**Try it**:
With the pictures omitted, repeat exactly the lines below starting with the line that has "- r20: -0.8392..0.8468" and going on through the line that has "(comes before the".
BEGIN Exercise data
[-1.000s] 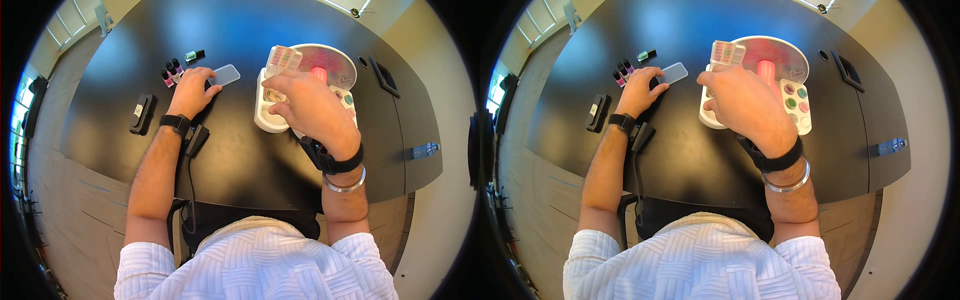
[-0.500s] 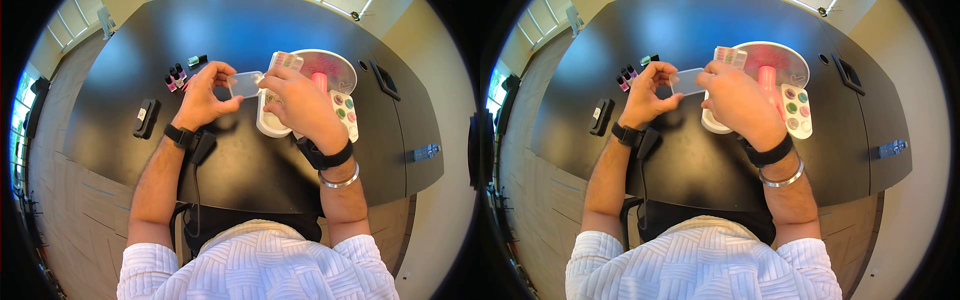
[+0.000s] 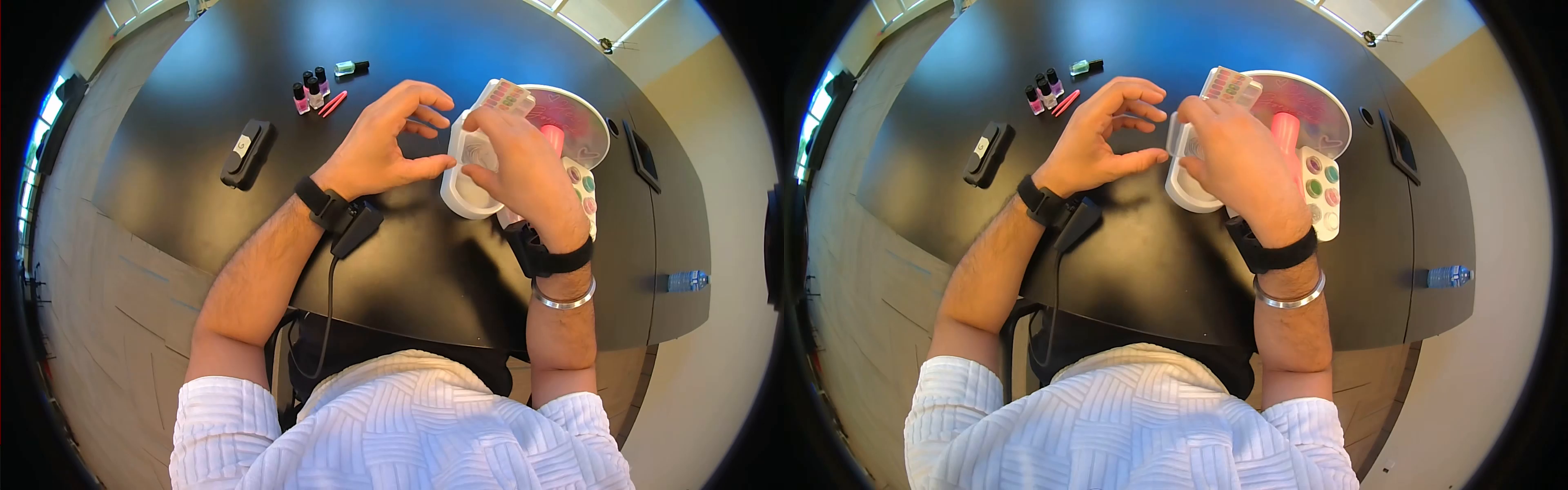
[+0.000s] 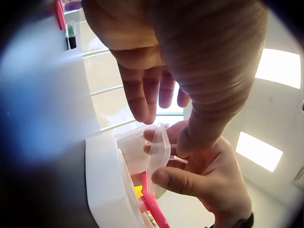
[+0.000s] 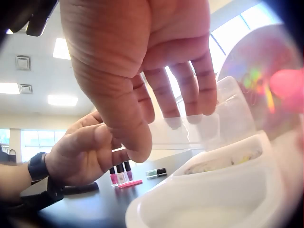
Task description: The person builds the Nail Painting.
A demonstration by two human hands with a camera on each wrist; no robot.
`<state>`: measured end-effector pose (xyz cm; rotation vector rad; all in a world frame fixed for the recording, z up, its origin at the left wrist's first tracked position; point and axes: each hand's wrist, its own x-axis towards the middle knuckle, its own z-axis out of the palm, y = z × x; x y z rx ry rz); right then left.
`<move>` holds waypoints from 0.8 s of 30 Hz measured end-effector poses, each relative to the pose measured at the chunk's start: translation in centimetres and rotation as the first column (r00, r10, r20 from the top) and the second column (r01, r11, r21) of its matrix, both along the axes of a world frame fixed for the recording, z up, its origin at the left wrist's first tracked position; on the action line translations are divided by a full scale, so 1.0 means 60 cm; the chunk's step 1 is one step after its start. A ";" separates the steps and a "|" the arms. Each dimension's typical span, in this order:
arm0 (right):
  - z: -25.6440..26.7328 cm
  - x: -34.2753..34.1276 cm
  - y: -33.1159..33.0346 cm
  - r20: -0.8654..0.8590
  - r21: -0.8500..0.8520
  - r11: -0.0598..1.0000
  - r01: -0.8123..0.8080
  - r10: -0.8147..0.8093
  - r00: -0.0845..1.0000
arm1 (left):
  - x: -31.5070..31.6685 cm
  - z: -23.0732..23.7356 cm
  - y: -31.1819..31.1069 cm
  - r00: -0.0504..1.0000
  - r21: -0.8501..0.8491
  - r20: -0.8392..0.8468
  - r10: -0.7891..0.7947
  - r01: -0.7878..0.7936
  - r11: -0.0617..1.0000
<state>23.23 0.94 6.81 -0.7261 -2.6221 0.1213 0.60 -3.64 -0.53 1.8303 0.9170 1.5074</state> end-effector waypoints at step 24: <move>-0.047 -0.002 0.014 0.109 0.028 0.974 0.226 -0.228 0.968 | -0.024 0.007 0.005 0.936 0.047 -0.235 0.262 -0.258 0.965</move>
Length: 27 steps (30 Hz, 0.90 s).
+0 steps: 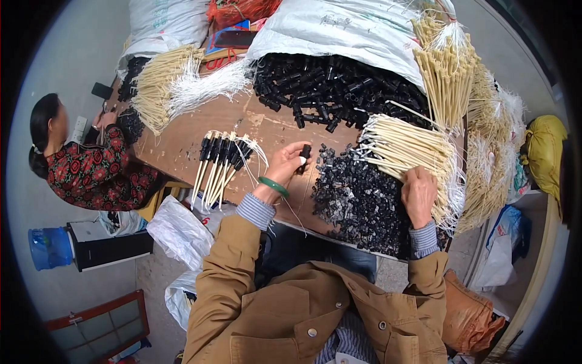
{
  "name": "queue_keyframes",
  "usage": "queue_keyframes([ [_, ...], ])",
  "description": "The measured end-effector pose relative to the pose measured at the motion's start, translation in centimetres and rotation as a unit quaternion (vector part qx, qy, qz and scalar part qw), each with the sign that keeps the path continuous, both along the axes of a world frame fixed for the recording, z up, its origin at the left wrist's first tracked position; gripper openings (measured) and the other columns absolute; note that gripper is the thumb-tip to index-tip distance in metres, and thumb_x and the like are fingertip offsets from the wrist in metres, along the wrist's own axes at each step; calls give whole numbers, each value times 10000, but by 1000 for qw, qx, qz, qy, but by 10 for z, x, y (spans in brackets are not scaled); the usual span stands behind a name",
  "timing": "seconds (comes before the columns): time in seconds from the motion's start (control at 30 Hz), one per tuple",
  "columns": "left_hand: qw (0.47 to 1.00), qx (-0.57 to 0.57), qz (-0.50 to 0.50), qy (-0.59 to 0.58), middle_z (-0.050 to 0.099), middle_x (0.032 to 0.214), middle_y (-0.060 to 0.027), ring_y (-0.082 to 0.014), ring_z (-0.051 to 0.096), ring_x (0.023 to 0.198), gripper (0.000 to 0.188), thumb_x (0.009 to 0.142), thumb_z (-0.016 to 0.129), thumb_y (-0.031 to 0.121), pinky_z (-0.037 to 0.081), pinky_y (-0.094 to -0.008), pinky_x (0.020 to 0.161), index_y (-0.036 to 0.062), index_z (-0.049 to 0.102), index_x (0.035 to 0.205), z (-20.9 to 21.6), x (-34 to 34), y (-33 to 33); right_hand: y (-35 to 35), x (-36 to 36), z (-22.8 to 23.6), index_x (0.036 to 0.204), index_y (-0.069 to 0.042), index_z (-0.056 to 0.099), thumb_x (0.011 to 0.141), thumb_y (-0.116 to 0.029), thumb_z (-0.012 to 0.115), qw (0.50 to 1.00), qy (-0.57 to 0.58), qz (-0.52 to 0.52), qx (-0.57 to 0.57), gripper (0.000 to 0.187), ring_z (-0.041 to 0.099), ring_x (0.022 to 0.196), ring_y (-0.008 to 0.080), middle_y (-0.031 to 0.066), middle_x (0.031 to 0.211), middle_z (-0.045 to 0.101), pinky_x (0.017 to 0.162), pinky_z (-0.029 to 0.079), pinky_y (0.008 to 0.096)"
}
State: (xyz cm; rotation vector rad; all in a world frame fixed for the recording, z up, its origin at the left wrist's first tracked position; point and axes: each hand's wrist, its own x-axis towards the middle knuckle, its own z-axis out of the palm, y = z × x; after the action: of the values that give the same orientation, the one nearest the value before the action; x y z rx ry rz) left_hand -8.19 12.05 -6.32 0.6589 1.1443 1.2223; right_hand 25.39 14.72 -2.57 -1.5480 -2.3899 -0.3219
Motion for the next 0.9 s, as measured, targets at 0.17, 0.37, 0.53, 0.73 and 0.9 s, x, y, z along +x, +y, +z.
queue_keyframes([
  [0.17,992,6,-99,-80,652,1009,-31,-65,580,803,448,785,508,-77,472,-156,652,59,613,1199,19,22,-10,-6,-22,6,872,-100,639,814,-96,617,980,129,131,78,62,458,616,148,8,730,534,617,406,301],
  [0.37,979,41,-178,87,629,1031,-64,-107,579,829,459,802,446,-63,482,-188,713,43,586,1226,31,36,-11,-30,-52,-1,1033,-110,685,853,-83,602,967,188,150,-85,200,429,515,134,11,678,511,480,356,275],
  [0.53,942,132,-224,211,628,1058,-54,-136,575,890,458,768,454,-59,463,-223,772,47,594,1191,23,39,-16,-39,-58,13,1100,-107,681,840,-64,603,959,202,156,-120,276,420,479,163,28,671,499,445,330,295],
  [0.73,910,153,-209,323,639,1069,-49,-183,573,954,410,745,474,-51,450,-270,829,69,614,1111,13,38,-16,-42,-58,10,1107,-104,674,820,-51,606,952,214,152,-160,299,427,486,194,42,685,505,460,339,315],
  [0.9,843,192,-218,453,653,1021,-41,-222,588,934,360,725,495,-55,451,-281,806,100,614,1028,11,55,-20,-47,-69,4,1082,-101,670,797,-60,620,960,171,155,-158,292,442,488,196,45,698,533,456,349,312],
])
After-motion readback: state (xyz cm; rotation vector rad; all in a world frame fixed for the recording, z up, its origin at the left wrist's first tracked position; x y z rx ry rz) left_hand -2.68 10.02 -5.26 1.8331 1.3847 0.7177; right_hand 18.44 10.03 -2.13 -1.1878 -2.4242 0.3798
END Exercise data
**Task answer**:
  - r20: -0.8392..0.8468
  - r10: -0.7891..0.7947
  - r01: -0.7878..0.7936
  - r11: -0.0617..1.0000
<state>23.23 0.94 6.81 -0.7261 -2.6221 0.1213 0.60 -3.64 -0.53 1.8303 0.9170 1.5074</state> end-effector waypoints at step 24: <move>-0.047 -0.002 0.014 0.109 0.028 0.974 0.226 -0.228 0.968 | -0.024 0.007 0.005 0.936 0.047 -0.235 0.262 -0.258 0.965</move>
Length: 27 steps (30 Hz, 0.90 s).
+0 steps: 
{
  "name": "queue_keyframes",
  "usage": "queue_keyframes([ [_, ...], ])",
  "description": "The measured end-effector pose relative to the pose measured at the motion's start, translation in centimetres and rotation as a unit quaternion (vector part qx, qy, qz and scalar part qw), each with the sign that keeps the path continuous, both along the axes of a world frame fixed for the recording, z up, its origin at the left wrist's first tracked position; gripper openings (measured) and the other columns absolute; note that gripper is the thumb-tip to index-tip distance in metres, and thumb_x and the like are fingertip offsets from the wrist in metres, along the wrist's own axes at each step; calls give whole numbers, each value times 10000, but by 1000 for qw, qx, qz, qy, but by 10 for z, x, y (spans in brackets are not scaled); the usual span stands behind a name",
  "timing": "seconds (comes before the columns): time in seconds from the motion's start (control at 30 Hz), one per tuple",

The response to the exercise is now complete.